The simplest way to prevent False Claims Act liability is to comply with contractual and regulatory obligations. This compliance requires the implementation of quality systems and procedures that minimize your company’s exposure to risk, and proper enforcement and monitoring of those procedures. Key areas of focus for compliance include:

  • Implementation and Enforcement of Policies and Procedures – First and foremost, companies must ensure that they comply with the requirements of their applicable contracts, regulations and agencies under which they receive government funding.
  • Education and Training of Your Workforce – Compliant policies and procedures must be accompanied by trained “frontline” employees who are aware of the rules and requirements and put those requirements into practical action. Regular training to educate all employees on the expected requirements is necessary to ensure compliance.
  • Employee Communication – In our experience, most qui tam relators initiate their lawsuits as a result of complaints about some aspect of the business. They believe that they have been treated unjustly or observed something improper (though that may not be the case), and feel obligated to pursue a remedy. Companies should ensure open and adequate methods of communication to identify and resolve these problems.
  • Identification and Resolution of Problems – When problems are identified, management must work to address those problems. If employees feel they are being ignored or their complaints are not treated seriously, they will report their complaints to the government — triggering a False Claims Act investigation.
  • Internal Monitoring – Once policies and procedures are established and employees are properly trained, management must work to insure that the policies and procedures are followed. Compliance with policies and procedures should be systematically monitored through the appropriate means, including audits, spot-checks, process integrity reviews, and the like. Compliance monitoring should always extend to the procedures for reporting and resolving problems or complaints identified by employees.
  • Selection and Monitoring of Subcontractors – Any efforts at compliance cannot be limited to internal factors. Under the False Claims Act, contractors may also face liability for the actions of their subcontractors. As such, contractors must carefully select and supervise those subcontractors, paying particular attention to issues such as accounting and billing.

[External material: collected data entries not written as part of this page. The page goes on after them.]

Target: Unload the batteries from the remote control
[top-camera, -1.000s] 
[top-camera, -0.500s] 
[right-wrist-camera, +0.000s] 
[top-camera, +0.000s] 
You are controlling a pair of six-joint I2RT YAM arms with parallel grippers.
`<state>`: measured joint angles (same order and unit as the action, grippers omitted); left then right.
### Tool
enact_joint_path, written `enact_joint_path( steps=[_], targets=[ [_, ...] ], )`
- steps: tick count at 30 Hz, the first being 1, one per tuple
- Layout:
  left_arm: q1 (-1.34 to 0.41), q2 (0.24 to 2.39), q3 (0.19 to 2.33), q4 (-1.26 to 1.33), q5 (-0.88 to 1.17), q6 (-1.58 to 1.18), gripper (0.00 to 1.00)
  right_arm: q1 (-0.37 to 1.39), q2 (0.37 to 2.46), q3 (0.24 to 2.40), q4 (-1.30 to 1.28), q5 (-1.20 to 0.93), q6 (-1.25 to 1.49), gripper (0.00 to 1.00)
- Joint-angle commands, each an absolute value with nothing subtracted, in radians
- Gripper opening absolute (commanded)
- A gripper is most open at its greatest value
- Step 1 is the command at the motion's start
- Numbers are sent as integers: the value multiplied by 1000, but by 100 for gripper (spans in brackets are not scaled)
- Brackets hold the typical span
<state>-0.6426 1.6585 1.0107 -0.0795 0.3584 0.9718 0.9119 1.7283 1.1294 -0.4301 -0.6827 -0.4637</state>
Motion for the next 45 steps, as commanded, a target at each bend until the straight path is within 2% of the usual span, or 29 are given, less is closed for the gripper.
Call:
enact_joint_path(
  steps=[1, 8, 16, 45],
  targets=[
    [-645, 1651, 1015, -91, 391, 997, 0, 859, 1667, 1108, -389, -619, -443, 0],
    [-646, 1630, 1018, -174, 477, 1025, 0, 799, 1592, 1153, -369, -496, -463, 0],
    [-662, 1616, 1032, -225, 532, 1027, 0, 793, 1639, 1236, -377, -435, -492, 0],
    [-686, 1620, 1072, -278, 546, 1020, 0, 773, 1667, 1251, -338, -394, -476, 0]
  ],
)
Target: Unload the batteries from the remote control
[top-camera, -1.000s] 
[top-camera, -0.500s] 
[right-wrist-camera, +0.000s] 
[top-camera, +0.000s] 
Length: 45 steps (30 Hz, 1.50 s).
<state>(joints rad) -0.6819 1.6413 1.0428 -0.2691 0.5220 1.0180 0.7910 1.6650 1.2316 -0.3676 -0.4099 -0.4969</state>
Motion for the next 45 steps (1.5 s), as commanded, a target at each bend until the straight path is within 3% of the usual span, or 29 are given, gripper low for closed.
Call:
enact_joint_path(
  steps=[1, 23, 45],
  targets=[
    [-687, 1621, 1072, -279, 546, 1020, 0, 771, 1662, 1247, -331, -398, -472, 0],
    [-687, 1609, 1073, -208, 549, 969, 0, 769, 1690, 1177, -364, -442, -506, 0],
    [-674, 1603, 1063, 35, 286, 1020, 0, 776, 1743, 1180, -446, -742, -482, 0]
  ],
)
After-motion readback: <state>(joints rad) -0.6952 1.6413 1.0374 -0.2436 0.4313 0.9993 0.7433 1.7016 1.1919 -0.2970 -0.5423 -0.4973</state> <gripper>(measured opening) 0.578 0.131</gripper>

If you have received a subpoena from the Department of Justice, an investigation is already underway regarding your company’s practices — and a qui tam complaint may well have already been filed under seal. If a sealed qui tam case is pending, the Department of Justice, working with applicable government investigative entities (such as the Offices of the Inspector General of the Department of Health and Human Services or the Department of Defense, the Federal Bureau of Investigation, or the Defense Criminal Investigative Service) will investigate the claims levied against your company by the whistleblower. In conducting its investigation, the Department of Justice will likely seek to review your company’s documents, interview your company’s current and former employees, and hold meetings attended by Department of Justice attorneys and other government investigative agents.

After a period of investigation (which can last up to several years), the Department of Justice will decide whether to “intervene” in the case — that is, whether the United States will prosecute the lawsuit against you directly, or whether it will stand aside and simply permit the relator to pursue the case in the name of the government. In either event, your company must be prepared to defend the allegations in order to avoid the treble damages, penalties and other consequences posed by the False Claims Act.